ARM quantizers fail on nn.LeakyReLU due to device placement of negative_slope constant

### 🐛 Describe the bug

I am seeing device-dependent failures when quantizing a model that uses nn.LeakyReLU with ARM backends (VGF / Ethos-U).

The issue does not reproduce with the XNNPACK quantizer and appears specific to ARM quantizers.
I suspect that the `negative_slope` constant used by `nn.LeakyReLU` is kept on CPU, leading to failure during quantization calibration.

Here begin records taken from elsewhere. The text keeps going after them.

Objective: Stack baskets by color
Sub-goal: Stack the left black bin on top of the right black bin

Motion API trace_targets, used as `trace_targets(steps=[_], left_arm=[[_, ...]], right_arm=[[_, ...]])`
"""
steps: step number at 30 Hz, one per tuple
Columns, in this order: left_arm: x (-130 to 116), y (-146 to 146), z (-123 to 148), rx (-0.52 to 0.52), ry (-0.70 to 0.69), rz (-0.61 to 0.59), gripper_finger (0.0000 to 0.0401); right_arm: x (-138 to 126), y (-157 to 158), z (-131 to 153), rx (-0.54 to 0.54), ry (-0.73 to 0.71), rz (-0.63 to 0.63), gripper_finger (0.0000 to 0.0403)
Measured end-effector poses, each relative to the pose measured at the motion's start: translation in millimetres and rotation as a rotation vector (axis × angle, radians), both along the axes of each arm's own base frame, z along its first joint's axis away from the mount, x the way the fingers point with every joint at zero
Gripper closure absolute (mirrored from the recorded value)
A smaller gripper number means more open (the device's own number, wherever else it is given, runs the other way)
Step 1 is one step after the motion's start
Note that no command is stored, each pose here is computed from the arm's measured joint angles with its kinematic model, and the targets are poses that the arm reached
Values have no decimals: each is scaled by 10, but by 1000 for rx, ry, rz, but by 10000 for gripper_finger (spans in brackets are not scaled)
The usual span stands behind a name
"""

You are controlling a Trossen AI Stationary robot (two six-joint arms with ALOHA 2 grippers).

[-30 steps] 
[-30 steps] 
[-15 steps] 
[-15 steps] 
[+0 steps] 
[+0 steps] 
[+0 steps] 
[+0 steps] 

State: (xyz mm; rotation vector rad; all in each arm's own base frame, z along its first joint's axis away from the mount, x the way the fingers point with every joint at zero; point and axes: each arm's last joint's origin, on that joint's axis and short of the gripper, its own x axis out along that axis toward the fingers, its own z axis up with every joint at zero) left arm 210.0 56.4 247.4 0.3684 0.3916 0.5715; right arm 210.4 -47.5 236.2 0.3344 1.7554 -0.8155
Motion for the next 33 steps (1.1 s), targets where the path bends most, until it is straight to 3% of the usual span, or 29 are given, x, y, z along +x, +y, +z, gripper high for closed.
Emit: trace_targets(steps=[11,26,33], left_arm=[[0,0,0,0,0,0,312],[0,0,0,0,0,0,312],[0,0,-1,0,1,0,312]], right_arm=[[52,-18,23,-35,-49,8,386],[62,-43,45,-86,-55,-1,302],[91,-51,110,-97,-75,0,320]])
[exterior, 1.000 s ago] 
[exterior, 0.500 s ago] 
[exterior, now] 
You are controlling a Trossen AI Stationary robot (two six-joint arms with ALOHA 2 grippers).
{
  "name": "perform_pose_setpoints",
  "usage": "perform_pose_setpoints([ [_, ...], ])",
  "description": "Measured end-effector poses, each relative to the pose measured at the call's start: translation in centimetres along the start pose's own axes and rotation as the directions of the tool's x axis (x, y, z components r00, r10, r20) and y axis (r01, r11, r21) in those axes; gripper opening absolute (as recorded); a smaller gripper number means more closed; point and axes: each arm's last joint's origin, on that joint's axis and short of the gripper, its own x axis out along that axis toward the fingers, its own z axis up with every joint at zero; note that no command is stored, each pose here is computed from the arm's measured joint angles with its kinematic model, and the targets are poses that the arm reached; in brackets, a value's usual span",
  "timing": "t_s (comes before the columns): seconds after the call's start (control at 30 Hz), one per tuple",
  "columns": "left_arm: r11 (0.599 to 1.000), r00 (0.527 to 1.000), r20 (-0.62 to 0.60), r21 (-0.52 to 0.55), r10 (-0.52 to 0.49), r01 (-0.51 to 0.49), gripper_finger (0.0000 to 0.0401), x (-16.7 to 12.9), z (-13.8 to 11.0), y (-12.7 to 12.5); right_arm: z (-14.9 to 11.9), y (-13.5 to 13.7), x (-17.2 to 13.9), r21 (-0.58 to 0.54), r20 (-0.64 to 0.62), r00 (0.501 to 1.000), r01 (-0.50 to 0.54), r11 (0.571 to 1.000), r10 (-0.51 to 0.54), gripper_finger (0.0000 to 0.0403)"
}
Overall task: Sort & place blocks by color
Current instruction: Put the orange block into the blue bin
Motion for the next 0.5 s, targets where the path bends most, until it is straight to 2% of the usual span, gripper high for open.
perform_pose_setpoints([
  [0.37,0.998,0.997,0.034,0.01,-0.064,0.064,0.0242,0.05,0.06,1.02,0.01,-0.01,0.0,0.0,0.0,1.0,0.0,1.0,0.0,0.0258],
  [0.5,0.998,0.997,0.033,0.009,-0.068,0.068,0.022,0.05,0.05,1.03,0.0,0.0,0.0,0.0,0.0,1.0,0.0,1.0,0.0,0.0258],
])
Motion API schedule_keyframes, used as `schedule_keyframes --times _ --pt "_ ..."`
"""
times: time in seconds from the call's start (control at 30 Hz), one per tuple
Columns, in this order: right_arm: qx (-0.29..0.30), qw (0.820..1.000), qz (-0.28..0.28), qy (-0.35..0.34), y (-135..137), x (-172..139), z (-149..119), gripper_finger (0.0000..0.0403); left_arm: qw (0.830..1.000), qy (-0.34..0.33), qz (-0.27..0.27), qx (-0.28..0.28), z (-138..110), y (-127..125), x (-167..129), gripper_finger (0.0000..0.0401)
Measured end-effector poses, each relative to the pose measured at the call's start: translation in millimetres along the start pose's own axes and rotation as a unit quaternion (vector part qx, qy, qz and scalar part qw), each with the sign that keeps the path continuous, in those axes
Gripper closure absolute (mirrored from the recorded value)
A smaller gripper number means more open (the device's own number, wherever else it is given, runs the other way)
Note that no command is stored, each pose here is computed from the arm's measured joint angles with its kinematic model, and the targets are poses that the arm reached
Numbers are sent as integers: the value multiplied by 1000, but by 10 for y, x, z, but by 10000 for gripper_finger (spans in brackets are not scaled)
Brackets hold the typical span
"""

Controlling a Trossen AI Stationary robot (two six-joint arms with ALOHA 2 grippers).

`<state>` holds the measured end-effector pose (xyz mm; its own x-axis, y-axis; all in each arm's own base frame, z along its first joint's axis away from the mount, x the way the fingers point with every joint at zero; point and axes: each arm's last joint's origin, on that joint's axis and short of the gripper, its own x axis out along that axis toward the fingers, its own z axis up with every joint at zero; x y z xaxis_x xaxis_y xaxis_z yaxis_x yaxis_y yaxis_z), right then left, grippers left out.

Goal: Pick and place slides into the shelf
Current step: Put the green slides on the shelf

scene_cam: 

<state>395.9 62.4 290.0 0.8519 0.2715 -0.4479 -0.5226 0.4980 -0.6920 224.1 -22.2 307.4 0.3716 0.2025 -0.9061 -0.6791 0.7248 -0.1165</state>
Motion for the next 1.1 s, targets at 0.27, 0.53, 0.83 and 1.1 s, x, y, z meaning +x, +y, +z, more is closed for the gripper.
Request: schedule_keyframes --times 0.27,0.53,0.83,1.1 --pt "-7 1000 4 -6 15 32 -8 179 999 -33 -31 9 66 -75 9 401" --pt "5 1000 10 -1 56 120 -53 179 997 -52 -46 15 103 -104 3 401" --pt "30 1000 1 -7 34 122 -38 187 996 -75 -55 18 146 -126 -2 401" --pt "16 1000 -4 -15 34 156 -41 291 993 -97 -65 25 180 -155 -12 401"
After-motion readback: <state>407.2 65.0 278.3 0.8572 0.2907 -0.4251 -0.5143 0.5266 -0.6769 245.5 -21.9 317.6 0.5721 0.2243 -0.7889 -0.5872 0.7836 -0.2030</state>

Before applying the [patch](https://eu-gerrit-2.euhpc.arm.com/c/ml/executorch/mirrors/executorch/+/1168535), the `prepare_pt2e()` would fail with a device-mismatch RuntimeError.

The description below describes a flow using the [patch](https://eu-gerrit-2.euhpc.arm.com/c/ml/executorch/mirrors/executorch/+/1168535).

### **Observed behavior**
There are two failure modes depending on device placement:

1. Model kept on CPU during quantization (`prepare_pt2e()`, calibration and `convert_pt2e()`) and then moved to a device:
	•	Quantization succeeds.
	•	Moving the quantized model to a non-CPU device and running inference fails with a RuntimeError due to a device mismatch.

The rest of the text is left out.